The data below holds a line containing "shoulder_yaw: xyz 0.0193" and a line containing "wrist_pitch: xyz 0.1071"; please quote exactly those two lines and every line between them, and nothing else.

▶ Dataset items

# # # #

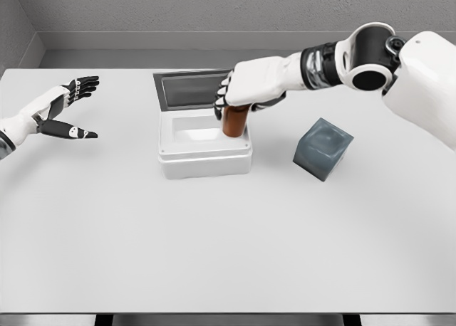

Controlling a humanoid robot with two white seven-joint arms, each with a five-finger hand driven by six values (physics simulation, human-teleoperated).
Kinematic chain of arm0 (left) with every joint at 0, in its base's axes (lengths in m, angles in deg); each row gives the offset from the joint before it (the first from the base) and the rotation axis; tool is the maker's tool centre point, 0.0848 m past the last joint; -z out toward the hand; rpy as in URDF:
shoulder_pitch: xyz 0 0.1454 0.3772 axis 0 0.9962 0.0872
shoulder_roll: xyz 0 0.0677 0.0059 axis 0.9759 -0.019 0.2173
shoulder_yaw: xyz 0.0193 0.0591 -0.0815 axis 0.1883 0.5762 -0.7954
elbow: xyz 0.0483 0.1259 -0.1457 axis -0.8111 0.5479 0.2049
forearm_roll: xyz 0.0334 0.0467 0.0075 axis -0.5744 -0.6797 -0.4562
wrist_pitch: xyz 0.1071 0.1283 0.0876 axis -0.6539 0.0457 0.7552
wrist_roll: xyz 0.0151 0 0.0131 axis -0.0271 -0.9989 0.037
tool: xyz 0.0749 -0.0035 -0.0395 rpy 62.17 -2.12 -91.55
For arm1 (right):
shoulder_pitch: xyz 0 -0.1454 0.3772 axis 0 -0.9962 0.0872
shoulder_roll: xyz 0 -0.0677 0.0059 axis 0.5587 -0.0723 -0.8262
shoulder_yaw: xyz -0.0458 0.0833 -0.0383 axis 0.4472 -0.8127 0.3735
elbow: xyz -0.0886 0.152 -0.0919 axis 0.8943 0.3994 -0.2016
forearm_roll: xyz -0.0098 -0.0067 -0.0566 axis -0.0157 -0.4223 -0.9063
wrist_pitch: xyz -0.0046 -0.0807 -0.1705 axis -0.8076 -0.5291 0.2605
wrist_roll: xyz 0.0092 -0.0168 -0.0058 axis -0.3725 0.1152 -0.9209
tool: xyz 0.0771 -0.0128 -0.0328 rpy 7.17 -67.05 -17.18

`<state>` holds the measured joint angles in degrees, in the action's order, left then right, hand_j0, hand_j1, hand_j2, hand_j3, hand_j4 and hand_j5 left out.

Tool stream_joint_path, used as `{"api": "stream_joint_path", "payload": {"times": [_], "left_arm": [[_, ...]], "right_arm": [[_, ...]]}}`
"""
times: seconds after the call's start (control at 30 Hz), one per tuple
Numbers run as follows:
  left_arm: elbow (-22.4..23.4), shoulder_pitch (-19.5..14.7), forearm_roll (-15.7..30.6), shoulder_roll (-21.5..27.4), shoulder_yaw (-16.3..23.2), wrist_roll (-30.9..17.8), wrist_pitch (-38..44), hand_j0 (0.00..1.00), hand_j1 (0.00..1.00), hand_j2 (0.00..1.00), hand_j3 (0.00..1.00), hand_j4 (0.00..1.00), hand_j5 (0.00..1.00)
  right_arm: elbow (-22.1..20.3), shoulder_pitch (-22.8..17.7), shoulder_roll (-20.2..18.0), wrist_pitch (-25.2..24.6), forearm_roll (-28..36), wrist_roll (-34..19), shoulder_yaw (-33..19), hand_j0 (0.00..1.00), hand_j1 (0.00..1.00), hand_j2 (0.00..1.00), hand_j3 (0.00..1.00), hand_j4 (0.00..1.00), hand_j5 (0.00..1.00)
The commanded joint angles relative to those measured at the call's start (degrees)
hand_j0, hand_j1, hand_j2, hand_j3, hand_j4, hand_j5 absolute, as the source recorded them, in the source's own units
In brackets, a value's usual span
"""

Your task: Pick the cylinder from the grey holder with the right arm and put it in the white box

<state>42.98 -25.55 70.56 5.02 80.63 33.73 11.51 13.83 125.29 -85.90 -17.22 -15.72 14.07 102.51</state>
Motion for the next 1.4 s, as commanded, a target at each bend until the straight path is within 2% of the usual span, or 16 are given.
{"api": "stream_joint_path", "payload": {"times": [0.0,0.13,0.23,0.27,0.37,0.47,0.6,0.67,0.7,0.77,0.9,0.93,1.07,1.13,1.23,1.37], "left_arm": [[-0.05,0.0,0.38,0.0,-0.1,0.01,0.04,1.0,1.0,1.0,1.0,1.0,1.0],[-0.05,0.0,0.38,0.09,-0.1,0.01,0.04,1.0,1.0,1.0,1.0,1.0,1.0],[-0.05,-0.09,0.38,0.09,-0.1,0.01,0.04,1.0,1.0,1.0,1.0,1.0,1.0],[-0.05,-0.09,0.38,0.09,-0.1,0.01,0.04,1.0,1.0,1.0,1.0,1.0,1.0],[-0.05,-0.09,0.47,0.18,-0.1,0.01,0.04,1.0,1.0,1.0,1.0,1.0,1.0],[-0.05,-0.09,0.47,0.18,-0.1,0.01,0.04,1.0,1.0,1.0,1.0,1.0,1.0],[-0.05,-0.09,0.47,0.18,-0.1,0.01,0.04,1.0,1.0,1.0,1.0,1.0,1.0],[-0.05,0.0,0.47,0.18,-0.1,0.01,0.04,1.0,1.0,1.0,1.0,1.0,1.0],[-0.05,-0.09,0.47,0.18,-0.1,0.01,0.04,1.0,1.0,1.0,1.0,1.0,1.0],[0.03,-0.17,0.56,0.36,-0.1,0.01,0.04,1.0,1.0,1.0,1.0,1.0,1.0],[-1.98,-3.6,2.49,-0.44,-0.63,0.01,2.94,1.0,1.0,1.0,1.0,1.0,1.0],[-3.66,-4.22,2.4,-1.31,-0.63,0.01,2.94,1.0,1.0,1.0,1.0,1.0,1.0],[-3.92,-6.24,2.23,-5.0,-0.19,0.01,2.94,1.0,1.0,1.0,1.0,1.0,1.0],[-4.97,-6.33,2.14,-6.23,-0.02,0.01,2.94,1.0,1.0,1.0,1.0,1.0,1.0],[-6.38,-6.24,2.14,-6.41,2.97,0.01,2.5,1.0,1.0,1.0,1.0,1.0,1.0],[-10.51,-5.54,2.14,-6.32,3.94,0.01,2.5,1.0,1.0,1.0,1.0,1.0,1.0]], "right_arm": [[-1.3,0.18,-0.12,-0.13,0.24,0.02,-0.42,0.85,0.85,0.85,0.85,0.85,0.85],[-7.97,0.62,-4.42,-0.13,0.41,0.02,-5.51,1.0,1.0,1.0,1.0,1.0,1.0],[-18.96,0.0,-12.5,-0.13,1.03,0.02,-10.34,1.0,1.0,1.0,1.0,1.0,1.0],[-20.55,-0.35,-15.06,-0.13,1.99,0.02,-12.81,1.0,1.0,1.0,1.0,1.0,1.0],[-20.47,-2.63,-24.2,-0.13,8.94,0.02,-18.78,1.0,1.0,1.0,1.0,1.0,1.0],[-20.2,-6.15,-30.53,-0.13,9.03,0.02,-21.34,1.0,1.0,1.0,1.0,1.0,1.0],[-19.94,-9.93,-31.85,-0.13,9.03,0.02,-21.16,1.0,1.0,1.0,1.0,1.0,1.0],[-20.11,-11.42,-31.5,-0.13,9.03,0.02,-19.23,1.0,1.0,1.0,1.0,1.0,1.0],[-20.29,-11.51,-31.15,-0.13,8.94,0.02,-17.12,1.0,1.0,1.0,1.0,1.0,1.0],[-20.29,-11.51,-31.15,-0.13,8.85,0.02,-16.68,1.0,1.0,1.0,1.0,1.0,1.0],[-20.29,-11.42,-31.15,-0.13,8.85,0.02,-16.77,1.0,1.0,1.0,1.0,1.0,1.0],[-20.2,-11.42,-31.23,-0.13,8.85,0.02,-16.77,1.0,1.0,1.0,1.0,1.0,1.0],[-20.29,-11.34,-31.32,-0.13,8.85,0.02,-16.85,1.0,1.0,1.0,1.0,1.0,1.0],[-20.2,-11.25,-31.5,-0.13,8.85,0.02,-17.29,1.0,1.0,1.0,1.0,1.0,1.0],[-19.85,-11.16,-31.59,-0.13,8.85,0.02,-17.21,1.0,1.0,1.0,1.0,1.0,1.0],[-19.85,-11.51,-31.67,-0.13,8.59,0.02,-17.03,1.0,1.0,1.0,1.0,1.0,1.0]]}}
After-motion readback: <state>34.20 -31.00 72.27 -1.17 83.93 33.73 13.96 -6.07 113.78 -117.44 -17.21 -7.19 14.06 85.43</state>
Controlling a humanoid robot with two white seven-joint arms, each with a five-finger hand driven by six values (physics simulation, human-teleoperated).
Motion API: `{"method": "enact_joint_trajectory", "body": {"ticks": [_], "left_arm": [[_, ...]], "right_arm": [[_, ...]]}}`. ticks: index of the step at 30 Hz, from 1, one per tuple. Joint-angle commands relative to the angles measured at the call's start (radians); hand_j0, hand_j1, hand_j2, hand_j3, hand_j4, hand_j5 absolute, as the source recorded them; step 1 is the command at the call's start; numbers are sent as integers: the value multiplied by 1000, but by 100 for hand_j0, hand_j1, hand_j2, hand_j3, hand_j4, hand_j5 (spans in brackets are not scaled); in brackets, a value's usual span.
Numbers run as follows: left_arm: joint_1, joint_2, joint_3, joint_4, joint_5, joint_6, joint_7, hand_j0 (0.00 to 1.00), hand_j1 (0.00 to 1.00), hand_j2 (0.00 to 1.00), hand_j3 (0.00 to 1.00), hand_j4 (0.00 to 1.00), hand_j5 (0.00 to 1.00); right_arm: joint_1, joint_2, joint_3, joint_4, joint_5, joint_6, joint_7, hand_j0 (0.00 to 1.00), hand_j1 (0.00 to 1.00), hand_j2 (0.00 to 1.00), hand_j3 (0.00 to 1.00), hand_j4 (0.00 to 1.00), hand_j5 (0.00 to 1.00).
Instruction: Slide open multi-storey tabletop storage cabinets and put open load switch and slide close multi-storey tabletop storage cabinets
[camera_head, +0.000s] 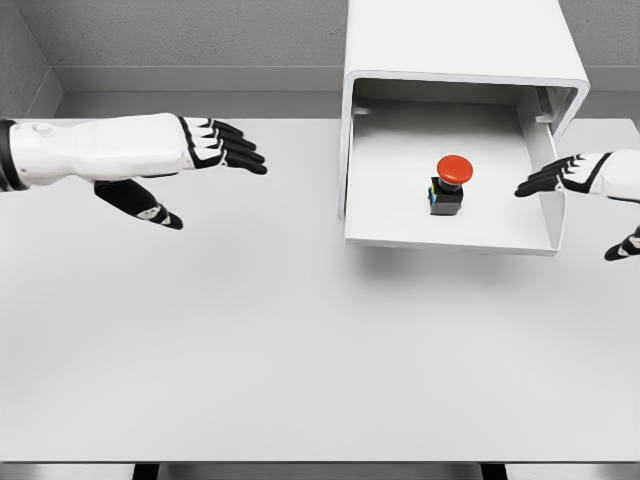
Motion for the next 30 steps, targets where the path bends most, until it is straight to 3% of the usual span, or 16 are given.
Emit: {"method": "enact_joint_trajectory", "body": {"ticks": [1, 30], "left_arm": [[0, 2, -5, -1, 6, 3, 0, 100, 100, 100, 100, 100, 100], [8, 13, -1, -1, 11, 3, 0, 100, 100, 100, 100, 100, 100]], "right_arm": [[0, 6, -1, 2, -9, 3, 0, 100, 100, 100, 100, 100, 100], [31, 84, -3, 4, -7, 3, -13, 100, 100, 100, 100, 100, 100]]}}
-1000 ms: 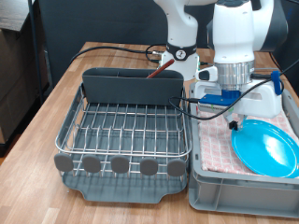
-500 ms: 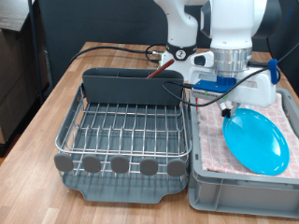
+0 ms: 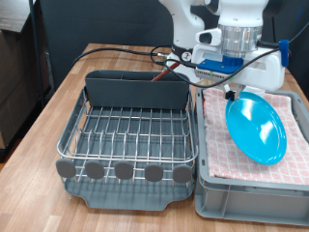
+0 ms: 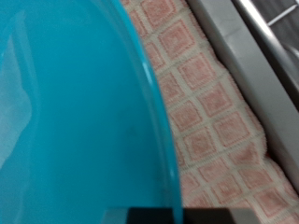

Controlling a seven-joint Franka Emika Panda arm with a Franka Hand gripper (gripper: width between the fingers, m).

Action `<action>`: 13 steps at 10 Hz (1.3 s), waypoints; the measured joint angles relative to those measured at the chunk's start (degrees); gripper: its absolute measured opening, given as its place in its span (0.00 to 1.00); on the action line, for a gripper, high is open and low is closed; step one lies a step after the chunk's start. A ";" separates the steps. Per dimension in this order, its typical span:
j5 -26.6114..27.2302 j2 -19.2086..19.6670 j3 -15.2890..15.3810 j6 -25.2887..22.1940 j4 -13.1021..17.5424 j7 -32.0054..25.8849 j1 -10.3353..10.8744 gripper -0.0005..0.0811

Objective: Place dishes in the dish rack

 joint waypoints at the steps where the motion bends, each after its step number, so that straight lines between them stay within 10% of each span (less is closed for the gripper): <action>1: -0.97 -1.20 -0.02 -3.00 0.78 0.00 -0.04 0.03; 9: -4.65 -4.17 -0.74 -17.08 6.32 -0.75 -0.24 0.03; 13: -15.96 -6.23 -2.14 -28.72 7.86 -3.11 -1.97 0.03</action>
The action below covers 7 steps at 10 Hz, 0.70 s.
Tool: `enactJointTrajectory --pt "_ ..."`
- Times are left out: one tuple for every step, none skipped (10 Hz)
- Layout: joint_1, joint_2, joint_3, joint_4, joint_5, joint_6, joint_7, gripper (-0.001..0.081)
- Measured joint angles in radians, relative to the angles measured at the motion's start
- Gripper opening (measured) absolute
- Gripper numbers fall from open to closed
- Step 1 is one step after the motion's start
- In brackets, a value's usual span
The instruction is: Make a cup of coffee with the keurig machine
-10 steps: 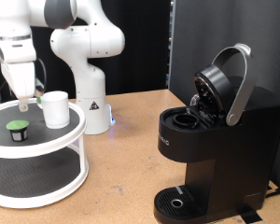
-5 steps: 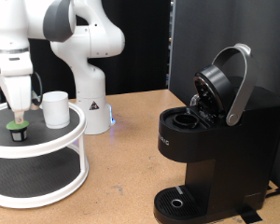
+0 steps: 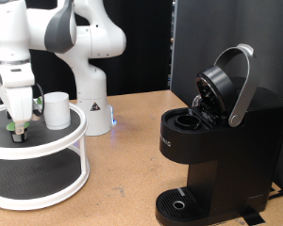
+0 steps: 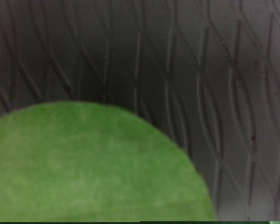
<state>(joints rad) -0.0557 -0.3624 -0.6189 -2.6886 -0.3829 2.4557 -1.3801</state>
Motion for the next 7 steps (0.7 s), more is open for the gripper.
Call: enactJointTrajectory --pt "0.0 0.004 -0.002 -0.006 0.0 0.007 -0.007 0.0805" --pt "0.0 0.005 -0.004 -0.011 0.0 0.009 -0.01 0.0805" --pt "0.0 0.005 -0.005 -0.014 0.0 0.01 -0.013 0.0805" --pt "0.0 0.005 -0.006 -0.016 0.0 0.012 -0.014 0.0805" --pt "0.0 0.005 -0.007 -0.017 0.0 0.013 -0.014 0.0805" --pt "0.0 0.005 -0.007 -0.017 0.0 0.014 -0.014 0.0805" --pt "0.0 0.005 -0.007 -0.017 0.0 0.014 -0.014 0.069"
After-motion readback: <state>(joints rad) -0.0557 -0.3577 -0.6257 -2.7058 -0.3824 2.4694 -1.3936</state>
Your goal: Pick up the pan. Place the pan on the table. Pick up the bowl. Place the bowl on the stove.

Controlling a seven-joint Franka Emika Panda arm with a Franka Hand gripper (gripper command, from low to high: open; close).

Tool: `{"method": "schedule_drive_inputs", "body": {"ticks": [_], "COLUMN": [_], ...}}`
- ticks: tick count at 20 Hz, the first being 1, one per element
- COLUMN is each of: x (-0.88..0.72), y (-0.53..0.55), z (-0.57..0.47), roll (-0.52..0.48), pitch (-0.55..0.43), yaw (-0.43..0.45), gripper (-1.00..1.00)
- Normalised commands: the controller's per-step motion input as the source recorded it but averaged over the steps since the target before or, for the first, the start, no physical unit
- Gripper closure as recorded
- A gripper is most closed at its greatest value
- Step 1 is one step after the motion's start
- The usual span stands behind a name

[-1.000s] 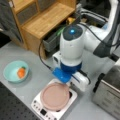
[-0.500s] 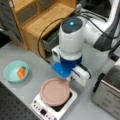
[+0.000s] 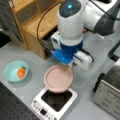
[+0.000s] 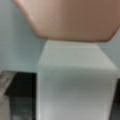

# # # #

▶ Exercise solution
shoulder_yaw: xyz 0.0193 0.0591 -0.0815 axis 0.1883 0.5762 -0.7954
elbow: xyz 0.0483 0.1259 -0.1457 axis -0.8111 0.5479 0.2049
forearm_roll: xyz 0.0334 0.0467 0.0075 axis -0.5744 -0.6797 -0.4562
wrist_pitch: xyz 0.1071 0.1283 0.0876 axis -0.6539 0.0457 0.7552

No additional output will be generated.